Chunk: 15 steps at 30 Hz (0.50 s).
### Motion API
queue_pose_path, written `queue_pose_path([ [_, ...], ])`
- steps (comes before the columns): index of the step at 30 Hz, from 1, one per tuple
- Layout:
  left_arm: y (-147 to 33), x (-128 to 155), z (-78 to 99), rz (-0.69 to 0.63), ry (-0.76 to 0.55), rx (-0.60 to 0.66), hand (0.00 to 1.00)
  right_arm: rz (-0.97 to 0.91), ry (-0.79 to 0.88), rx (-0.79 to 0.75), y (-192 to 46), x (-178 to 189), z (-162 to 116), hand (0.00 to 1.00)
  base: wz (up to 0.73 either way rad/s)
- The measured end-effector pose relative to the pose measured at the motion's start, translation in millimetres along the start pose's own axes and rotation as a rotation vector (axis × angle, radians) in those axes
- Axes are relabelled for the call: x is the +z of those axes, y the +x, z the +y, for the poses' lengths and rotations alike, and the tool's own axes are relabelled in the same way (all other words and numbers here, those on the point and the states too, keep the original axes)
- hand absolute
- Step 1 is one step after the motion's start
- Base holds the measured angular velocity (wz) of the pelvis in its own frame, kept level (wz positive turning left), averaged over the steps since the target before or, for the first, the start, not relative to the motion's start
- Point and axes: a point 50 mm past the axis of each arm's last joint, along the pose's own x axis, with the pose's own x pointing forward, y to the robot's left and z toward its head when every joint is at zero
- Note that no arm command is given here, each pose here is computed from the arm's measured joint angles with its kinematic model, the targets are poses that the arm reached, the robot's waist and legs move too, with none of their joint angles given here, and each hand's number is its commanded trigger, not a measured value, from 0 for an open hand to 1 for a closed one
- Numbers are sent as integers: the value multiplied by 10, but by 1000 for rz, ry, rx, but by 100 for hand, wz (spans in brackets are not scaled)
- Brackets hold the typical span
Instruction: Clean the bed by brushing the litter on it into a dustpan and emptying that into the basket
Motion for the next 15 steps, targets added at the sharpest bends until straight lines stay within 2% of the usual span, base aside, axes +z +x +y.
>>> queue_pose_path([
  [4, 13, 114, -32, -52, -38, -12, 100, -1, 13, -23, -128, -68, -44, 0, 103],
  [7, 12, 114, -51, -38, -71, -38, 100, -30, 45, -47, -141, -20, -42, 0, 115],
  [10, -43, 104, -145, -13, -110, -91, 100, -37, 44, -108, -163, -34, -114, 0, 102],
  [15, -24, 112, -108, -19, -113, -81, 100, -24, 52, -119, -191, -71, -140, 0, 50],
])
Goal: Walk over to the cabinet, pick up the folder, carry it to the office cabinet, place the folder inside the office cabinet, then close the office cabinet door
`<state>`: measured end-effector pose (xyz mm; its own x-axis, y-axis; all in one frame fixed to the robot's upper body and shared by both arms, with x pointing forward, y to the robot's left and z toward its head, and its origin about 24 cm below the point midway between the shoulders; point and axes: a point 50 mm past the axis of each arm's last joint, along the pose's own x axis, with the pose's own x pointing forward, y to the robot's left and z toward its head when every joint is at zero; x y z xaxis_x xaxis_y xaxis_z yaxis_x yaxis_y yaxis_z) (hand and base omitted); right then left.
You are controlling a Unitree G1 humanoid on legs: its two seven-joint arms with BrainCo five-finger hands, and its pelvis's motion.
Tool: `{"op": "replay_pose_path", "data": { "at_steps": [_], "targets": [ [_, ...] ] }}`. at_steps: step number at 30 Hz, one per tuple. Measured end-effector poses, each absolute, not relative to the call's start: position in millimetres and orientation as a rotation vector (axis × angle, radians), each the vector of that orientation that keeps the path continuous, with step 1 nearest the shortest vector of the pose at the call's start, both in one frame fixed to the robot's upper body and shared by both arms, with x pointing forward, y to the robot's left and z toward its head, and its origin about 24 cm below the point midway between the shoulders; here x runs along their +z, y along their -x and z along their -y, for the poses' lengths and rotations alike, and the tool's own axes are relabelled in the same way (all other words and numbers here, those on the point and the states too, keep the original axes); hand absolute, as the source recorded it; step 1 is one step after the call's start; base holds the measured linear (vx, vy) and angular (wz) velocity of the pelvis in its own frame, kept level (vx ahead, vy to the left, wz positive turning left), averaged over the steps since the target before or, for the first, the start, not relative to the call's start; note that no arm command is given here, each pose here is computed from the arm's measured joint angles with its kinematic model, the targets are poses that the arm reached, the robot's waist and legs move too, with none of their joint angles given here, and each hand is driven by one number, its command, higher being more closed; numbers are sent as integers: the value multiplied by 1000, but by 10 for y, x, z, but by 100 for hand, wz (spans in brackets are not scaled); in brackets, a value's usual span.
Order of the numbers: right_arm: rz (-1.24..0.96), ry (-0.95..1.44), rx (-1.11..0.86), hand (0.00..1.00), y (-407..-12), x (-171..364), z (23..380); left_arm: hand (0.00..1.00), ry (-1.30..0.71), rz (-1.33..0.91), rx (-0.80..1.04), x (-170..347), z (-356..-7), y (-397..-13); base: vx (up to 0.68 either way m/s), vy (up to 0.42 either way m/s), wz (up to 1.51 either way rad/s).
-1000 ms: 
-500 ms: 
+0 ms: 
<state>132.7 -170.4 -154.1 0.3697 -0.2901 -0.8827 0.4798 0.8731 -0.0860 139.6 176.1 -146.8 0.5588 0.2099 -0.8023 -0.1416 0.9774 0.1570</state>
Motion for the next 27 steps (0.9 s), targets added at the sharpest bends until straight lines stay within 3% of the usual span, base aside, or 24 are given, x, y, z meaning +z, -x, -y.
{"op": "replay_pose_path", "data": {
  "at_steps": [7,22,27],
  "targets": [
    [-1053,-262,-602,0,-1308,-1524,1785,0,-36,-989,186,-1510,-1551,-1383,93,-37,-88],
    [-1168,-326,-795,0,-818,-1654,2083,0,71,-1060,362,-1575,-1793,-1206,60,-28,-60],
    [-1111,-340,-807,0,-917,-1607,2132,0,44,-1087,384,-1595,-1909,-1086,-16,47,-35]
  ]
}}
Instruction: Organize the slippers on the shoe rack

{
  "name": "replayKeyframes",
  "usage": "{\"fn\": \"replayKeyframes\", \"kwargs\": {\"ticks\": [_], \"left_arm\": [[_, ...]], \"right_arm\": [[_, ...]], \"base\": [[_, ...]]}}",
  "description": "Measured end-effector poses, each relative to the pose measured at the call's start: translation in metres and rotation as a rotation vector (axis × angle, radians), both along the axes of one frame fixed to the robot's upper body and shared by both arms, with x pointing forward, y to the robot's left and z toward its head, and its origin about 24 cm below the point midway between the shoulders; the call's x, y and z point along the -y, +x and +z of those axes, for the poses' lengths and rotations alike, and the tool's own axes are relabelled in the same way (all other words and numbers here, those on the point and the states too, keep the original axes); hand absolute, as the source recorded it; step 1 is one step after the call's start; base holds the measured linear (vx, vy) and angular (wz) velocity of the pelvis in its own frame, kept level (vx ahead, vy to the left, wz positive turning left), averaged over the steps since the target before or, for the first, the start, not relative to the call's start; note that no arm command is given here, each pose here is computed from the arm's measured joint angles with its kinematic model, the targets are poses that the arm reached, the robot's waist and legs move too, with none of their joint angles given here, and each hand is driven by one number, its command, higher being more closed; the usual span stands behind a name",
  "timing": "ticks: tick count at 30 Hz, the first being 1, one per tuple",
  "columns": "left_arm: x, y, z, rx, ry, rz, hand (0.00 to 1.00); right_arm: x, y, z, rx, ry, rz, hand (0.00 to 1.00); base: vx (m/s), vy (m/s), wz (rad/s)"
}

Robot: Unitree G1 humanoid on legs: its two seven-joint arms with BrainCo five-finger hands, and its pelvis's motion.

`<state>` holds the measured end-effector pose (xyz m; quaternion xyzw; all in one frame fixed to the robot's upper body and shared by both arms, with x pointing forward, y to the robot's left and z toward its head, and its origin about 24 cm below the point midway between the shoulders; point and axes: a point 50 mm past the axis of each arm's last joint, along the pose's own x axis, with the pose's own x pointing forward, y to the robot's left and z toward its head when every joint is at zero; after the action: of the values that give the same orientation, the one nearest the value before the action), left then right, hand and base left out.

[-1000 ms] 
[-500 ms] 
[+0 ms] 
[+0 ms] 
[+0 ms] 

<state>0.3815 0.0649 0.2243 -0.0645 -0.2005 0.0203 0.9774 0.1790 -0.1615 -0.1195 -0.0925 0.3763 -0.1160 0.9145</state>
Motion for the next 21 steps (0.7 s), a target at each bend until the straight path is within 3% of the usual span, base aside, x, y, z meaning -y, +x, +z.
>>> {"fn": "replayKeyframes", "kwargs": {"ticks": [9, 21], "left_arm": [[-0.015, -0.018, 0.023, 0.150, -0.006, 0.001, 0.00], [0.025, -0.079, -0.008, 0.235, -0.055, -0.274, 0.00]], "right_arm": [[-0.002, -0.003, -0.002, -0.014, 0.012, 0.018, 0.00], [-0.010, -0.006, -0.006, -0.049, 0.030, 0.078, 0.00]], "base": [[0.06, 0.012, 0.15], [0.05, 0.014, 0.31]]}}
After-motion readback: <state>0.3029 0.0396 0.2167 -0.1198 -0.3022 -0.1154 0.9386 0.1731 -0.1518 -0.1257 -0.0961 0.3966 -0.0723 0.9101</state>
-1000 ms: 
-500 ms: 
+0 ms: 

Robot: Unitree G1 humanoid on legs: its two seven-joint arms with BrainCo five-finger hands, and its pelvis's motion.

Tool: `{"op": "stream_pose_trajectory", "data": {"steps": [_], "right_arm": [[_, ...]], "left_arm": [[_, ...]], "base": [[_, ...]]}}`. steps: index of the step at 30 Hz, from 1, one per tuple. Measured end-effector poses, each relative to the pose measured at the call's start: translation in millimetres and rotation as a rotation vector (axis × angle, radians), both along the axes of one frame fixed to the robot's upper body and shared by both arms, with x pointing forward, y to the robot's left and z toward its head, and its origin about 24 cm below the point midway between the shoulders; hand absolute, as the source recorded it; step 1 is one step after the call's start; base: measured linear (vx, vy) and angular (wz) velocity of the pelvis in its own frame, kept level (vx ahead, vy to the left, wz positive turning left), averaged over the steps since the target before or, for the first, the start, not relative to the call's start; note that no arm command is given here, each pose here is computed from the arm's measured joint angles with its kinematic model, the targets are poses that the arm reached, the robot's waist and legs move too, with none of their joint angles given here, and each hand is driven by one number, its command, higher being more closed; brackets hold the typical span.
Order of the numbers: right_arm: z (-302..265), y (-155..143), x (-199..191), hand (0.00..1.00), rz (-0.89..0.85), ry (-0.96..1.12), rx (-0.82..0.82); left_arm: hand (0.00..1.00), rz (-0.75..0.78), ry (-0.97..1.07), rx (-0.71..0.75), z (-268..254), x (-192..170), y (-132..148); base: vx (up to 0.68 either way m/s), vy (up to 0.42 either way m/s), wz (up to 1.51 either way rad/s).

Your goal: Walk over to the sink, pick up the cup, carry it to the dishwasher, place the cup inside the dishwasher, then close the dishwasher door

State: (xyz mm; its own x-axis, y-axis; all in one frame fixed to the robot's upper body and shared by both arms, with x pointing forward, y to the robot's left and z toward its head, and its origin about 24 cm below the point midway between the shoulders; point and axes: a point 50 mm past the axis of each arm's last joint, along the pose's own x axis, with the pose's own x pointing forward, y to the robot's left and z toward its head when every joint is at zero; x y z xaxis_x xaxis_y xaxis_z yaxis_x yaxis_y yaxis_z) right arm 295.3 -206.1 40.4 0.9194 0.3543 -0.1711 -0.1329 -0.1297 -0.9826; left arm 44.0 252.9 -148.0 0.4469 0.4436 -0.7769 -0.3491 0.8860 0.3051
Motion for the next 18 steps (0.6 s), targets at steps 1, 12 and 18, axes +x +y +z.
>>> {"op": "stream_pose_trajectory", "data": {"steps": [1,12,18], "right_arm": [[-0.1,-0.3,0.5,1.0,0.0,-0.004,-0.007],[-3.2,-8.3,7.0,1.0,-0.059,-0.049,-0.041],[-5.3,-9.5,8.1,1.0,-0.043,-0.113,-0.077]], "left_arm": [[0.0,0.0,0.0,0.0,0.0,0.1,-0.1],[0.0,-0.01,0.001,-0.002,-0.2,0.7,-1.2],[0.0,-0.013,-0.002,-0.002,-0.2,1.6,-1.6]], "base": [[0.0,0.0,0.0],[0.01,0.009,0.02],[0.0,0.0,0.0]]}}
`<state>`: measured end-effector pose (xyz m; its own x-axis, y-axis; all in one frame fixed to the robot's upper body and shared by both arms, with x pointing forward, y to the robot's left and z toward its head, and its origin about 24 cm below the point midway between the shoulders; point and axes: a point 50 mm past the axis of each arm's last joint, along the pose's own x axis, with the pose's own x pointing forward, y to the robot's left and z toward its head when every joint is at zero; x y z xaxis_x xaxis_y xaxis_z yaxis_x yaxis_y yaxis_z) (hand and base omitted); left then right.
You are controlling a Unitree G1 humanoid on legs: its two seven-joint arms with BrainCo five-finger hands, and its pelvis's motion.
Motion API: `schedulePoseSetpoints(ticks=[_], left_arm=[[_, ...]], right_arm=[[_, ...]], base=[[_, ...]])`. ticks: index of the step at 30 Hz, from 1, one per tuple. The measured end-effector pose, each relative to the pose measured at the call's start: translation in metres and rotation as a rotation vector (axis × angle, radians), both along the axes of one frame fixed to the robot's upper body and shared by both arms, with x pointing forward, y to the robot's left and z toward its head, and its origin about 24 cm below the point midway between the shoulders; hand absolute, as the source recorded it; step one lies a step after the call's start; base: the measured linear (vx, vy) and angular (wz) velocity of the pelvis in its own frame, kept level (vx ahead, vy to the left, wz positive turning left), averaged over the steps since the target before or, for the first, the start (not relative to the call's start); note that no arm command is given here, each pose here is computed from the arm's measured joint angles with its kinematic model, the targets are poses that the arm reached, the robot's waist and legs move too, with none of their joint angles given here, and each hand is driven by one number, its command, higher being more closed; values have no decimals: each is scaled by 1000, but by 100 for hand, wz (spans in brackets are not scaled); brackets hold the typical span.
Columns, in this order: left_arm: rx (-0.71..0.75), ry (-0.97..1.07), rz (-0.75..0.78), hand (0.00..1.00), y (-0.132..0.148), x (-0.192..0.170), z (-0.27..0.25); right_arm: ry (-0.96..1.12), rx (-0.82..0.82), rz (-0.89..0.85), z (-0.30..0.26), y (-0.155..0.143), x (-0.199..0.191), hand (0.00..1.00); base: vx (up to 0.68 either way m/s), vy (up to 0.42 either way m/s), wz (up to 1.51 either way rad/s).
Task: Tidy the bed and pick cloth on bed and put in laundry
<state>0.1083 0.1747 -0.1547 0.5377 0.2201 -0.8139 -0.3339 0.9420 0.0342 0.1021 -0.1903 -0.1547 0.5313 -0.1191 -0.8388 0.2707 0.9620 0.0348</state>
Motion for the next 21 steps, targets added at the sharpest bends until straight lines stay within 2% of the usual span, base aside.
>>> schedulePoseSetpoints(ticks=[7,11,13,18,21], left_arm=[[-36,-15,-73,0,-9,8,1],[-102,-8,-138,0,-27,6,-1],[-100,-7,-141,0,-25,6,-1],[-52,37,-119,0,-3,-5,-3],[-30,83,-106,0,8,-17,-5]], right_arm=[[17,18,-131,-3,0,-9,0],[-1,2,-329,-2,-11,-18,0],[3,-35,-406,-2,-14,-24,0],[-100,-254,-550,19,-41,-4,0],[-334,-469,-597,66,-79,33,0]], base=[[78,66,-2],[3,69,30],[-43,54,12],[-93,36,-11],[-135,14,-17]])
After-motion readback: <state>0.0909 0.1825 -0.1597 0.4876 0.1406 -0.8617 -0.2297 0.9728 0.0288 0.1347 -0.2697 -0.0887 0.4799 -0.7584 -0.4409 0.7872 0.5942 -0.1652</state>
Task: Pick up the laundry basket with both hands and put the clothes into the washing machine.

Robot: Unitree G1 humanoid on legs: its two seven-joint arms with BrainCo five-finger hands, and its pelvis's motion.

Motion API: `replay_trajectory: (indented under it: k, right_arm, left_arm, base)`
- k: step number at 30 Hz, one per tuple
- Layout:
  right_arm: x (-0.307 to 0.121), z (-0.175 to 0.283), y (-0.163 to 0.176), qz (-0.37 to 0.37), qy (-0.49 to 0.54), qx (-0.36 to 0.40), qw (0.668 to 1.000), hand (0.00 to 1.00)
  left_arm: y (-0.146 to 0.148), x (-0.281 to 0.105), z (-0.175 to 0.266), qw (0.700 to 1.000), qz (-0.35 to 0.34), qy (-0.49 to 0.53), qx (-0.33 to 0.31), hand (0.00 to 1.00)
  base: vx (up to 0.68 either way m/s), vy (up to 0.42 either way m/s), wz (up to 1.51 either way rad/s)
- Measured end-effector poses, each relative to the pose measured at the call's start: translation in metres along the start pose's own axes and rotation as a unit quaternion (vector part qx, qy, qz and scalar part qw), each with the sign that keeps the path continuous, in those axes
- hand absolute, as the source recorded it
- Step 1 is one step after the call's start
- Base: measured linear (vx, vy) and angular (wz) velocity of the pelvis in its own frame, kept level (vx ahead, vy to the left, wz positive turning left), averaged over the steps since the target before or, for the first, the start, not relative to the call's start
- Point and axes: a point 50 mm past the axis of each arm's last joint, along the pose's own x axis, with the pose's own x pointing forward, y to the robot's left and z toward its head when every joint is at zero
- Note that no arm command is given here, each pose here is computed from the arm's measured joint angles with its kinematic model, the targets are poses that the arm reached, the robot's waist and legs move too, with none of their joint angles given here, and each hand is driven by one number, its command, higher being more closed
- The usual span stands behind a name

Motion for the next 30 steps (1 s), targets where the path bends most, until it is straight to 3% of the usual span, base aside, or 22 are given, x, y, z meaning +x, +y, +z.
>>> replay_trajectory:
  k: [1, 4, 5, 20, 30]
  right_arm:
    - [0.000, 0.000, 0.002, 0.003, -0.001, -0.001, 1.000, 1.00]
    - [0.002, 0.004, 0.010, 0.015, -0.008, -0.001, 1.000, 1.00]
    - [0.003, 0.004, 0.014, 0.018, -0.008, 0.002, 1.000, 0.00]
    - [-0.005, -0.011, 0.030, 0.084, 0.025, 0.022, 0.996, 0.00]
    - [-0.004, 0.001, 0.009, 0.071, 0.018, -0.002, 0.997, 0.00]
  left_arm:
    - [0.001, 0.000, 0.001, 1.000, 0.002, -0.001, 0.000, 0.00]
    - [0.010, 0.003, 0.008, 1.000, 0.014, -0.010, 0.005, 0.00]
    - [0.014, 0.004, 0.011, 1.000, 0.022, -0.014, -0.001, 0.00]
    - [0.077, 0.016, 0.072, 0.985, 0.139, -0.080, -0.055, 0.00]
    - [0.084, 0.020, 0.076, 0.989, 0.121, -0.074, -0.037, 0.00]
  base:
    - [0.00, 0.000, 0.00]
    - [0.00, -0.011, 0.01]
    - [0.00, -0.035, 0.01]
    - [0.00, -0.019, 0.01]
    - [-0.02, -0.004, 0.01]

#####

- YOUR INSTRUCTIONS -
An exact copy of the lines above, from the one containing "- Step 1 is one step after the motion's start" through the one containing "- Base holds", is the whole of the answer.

- ANSWER SPACE -
- Step 1 is one step after the motion's start
- Base holds the measured angular velocity (wz) of the pelvis in its own frame, kept level (wz positive turning left), averaged over the steps since the target before or, for the first, the start, not relative to the motion's start

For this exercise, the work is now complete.